The Autumn Grand Sumo Tournament started under a cloud, with three Russian wrestlers freshly kicked out of the sport for drug use, but by the final bouts on Sunday sumo was enjoying clearer skies. With Musashigawa — former yokozuna Mienoumi — at the helm of the sport, the future looks brighter.

On the opening day of the tournament, the new chairman of the Sumo Association stood atop the dohyo for the first time, faced the fans and the massed ranks of television cameras, and pledged to improve the inner and outer workings of the nation’s de-facto national sport.

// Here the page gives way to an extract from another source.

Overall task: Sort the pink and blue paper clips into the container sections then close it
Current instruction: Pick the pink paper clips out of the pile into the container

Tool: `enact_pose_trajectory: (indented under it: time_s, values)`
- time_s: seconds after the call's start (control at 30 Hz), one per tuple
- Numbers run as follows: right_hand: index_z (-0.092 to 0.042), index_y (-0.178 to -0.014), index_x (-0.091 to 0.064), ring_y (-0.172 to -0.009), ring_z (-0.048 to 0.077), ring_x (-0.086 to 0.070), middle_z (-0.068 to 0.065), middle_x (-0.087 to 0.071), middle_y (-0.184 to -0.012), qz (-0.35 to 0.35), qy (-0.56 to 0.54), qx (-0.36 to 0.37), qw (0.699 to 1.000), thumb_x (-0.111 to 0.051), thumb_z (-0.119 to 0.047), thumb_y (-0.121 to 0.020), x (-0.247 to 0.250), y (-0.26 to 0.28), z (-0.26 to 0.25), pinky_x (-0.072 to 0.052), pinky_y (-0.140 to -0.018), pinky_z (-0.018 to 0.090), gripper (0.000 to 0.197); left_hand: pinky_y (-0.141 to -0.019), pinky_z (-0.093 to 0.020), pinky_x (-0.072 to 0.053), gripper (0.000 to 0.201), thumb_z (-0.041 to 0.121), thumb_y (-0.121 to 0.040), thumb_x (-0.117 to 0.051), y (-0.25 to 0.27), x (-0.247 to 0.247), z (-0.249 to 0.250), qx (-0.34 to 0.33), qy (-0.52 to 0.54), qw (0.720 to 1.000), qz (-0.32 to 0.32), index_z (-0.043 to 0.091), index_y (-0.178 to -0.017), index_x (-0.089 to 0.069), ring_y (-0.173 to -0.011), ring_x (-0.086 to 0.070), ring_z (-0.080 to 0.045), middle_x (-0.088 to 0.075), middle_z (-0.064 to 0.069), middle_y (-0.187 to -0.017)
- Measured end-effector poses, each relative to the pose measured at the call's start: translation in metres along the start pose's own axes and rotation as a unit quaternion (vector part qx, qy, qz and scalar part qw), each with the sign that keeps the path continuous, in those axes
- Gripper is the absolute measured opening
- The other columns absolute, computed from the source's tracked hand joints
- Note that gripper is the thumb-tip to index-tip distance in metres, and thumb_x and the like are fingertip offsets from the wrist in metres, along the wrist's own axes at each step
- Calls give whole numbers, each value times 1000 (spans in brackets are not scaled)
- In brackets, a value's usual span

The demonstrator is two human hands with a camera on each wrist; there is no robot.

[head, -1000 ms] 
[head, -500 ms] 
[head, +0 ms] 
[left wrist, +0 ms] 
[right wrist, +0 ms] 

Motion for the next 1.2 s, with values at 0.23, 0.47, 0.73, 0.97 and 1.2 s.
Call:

One of the earliest effects of the leadership change was on show daily. Referees and ringside judges began cracking down on matta (false starts). The sloppy tachiai have been slipping into the sport over the past few years, but they slowly made way for the proper two-hands-down version demanded by the sport’s rules and, as a result, the number of sidestepping, slap-down victories took a nosedive.

By the end of the tourney the 69th Grand Champion, Hakuho, was holding his eighth Emperor’s Cup after a solid 14-1 performance, suffering only a Day 5 defeat to Japanese rikishi Kisenosato.

Fellow yokozuna Asashoryu (5-5-5), so long the undisputed top dog in the sport, withdrew on Day 10, citing a painful elbow. With four defeats in the first nine days (his Day 10 defeat came by default when he failed to show), it was the first time he has lost so many bouts so early on since July 2003 when still a new yokozuna.

Rumors of his possible retirement circulated but faded as quickly as they emerged. For now, it looks as though he will be resting and hoping to be back in form for the November tournament in Fukuoka. If he makes it, a decent 12-3 or more will be vital if he is to keep the retirement whispers from turning into shouts.

Asashoryu has won just one basho since the middle of 2007. In the same period, his fellow yokozuna has bagged four, meaning that even the most ardent of Asa’s fans have admitted he is on a downward slope.

A Mongolian with rising fortunes is Ama. The feisty sekiwake has been near the top of makunouchi for close to four years now, but he has really come into form recently. His 12-3 this time, coupled to a 10-5 showing in Nagoya in July, means that anything above a 10-5 in Fukuoka will almost certainly see him promoted to ozeki for the start of 2009. As one of the division’s lightest men (129 kg), Ama has learned to put his speed to use since his November 2004 makunouchi debut, but he has never shied away from in-your-face, head-on, big-man sumo when needed.

One big man for whom little-man sumo will never be possible is Baruto. At almost 2 meters tall and a whopping 177 kg, the Estonian is a man mountain even by sumo standards. He fought his way back from 2-7 to eke out an unexpected 8-7 winning record in his first outing as a komusubi — a rank sometimes referred to as the “meat grinder” since wrestlers at this level usually start tournaments against the ozeki and yokozuna, and suffer predictable fates.

The two makunouchi Georgians, Tochinoshin and Kokkai, secured last-day winning records to the delight of their flag-waving fans in the stadium, while Osakan rikishi Goeidoo turned it on for the Japanese fans. He finished at 10-5, with defeats to the big names in the last few days killing his hopes of winning, but he ensured that he’ll be fighting the next tournament under a much brighter spotlight — perhaps from the sanyaku ranks.

A division down, much of the pre-tourney chat centered on the 252-kg giant Yamamotoyama of Onoe Beya, and the largest-ever sekitori debutant did not disappoint. A collapse in the home straight meant his initial 8-1 score became a still-admirable 9-6 by the end of the meet.

Yamamotoyama was, however, overshadowed by an up-and-coming Russian named Aran. Fighting out of Mihogaseki Beya in just his second juryo basho, Aran clinched the division title with a 12-3 score that will see him promoted to the top flight. Post-basho chat on the sumo discussion boards has focused on his tendency to win by backward-moving, slap-down sumo — half of his victories came via such a move — and he will need to address this quickly as the men in the sport’s top division will not fall for this trick day after day.